Arcade of the inner courtyard of the Hospital de Tavera.

In the museum there is a large archive of documents and numerous works of art of great value are preserved: paintings by El Greco, Ribera, Tintoretto, Luca Giordano, Titian, Snyders and Jacopo Bassano, among others. One of the few portraits painted by Zurbarán, and a copy of Tiziano's Equestrian Portrait of Charles V (Museo del Prado), painted by Sánchez Coello. Equally exceptional is the sculpture of the Resurrected Christ, by El Greco. In addition, it lodges in its dependencies the building of the old pharmacy of the hospital and the Section of the Nobility of the National Historic Archive.

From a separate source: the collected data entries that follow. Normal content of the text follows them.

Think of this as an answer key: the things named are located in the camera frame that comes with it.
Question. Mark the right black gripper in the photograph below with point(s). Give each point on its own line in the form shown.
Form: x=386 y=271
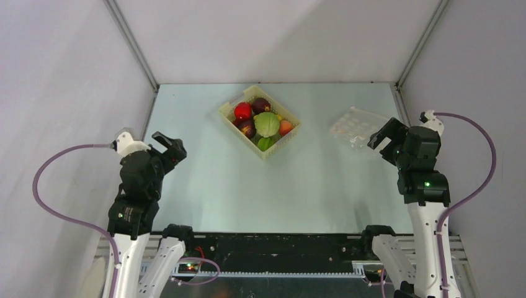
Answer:
x=391 y=137

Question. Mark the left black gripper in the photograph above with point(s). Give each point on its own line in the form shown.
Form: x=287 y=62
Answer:
x=175 y=153

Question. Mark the clear zip top bag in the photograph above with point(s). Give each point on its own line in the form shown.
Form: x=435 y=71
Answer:
x=356 y=126

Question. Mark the dark red apple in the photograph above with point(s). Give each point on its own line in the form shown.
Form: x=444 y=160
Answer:
x=247 y=128

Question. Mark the red yellow apple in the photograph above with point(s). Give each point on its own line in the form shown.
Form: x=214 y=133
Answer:
x=260 y=105

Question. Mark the green cabbage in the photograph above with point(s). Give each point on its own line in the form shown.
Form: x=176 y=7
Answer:
x=267 y=124

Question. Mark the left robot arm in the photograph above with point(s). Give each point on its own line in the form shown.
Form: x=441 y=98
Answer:
x=132 y=214

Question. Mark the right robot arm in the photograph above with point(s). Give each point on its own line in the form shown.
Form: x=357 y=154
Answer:
x=413 y=151

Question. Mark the red bell pepper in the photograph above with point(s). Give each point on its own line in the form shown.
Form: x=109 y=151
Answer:
x=243 y=111

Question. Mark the green leafy vegetable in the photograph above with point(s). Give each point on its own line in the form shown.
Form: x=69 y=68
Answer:
x=265 y=143

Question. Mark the cream perforated plastic basket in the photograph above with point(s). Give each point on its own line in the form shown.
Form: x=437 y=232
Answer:
x=249 y=95

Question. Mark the orange peach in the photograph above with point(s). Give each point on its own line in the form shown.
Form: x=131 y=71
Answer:
x=285 y=127

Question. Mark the small circuit board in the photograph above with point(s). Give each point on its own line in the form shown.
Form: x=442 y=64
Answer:
x=188 y=268

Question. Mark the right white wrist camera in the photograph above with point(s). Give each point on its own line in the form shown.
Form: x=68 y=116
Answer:
x=430 y=121

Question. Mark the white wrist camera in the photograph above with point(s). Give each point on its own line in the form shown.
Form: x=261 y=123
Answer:
x=125 y=144
x=430 y=121

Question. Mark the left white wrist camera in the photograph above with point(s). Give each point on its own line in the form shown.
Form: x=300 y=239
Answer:
x=125 y=144

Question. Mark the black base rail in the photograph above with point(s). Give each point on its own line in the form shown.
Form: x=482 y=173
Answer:
x=281 y=253

Other institutions that houses the building

The file: In 1988 the State signed an agreement with the Ducal House of Medinaceli, owner of the building, which ceded a part of it to house the Section of the Nobility of the National Historical Archive, which moved to Toledo and began to operate in 1993 in its new dependencies.

The school: In 1887 the Daughters of Charity arrived to the hospital to take care of the sick, attending the sacristy of the iglesia de San Juan Bautista and teaching poor children. Thus were born the schools of San Juan Bautista, an educational institution that still exists in the same building where it was founded in the 19th century, adapted to the current Education Law.

Cinema scene

The Hospital of Tavera has been employed as a filming location for films from Viridiana (1961) and Tristana (1970) of Luis Buñuel, until La conjura de El Escorial (2008), happening through the superproduction The Three Musketeers (1973), of Richard Lester.[1] Also several scenes of series of TVE were filmed, like Fortunata y Jacinta, shot in 1980 and based on the homonymous novel of Benito Perez Galdós, Águila Roja or Carlos, rey emperador.

References

  1. "Hospital de San Juan Bautista en el cine". Retrieved May 28, 2008.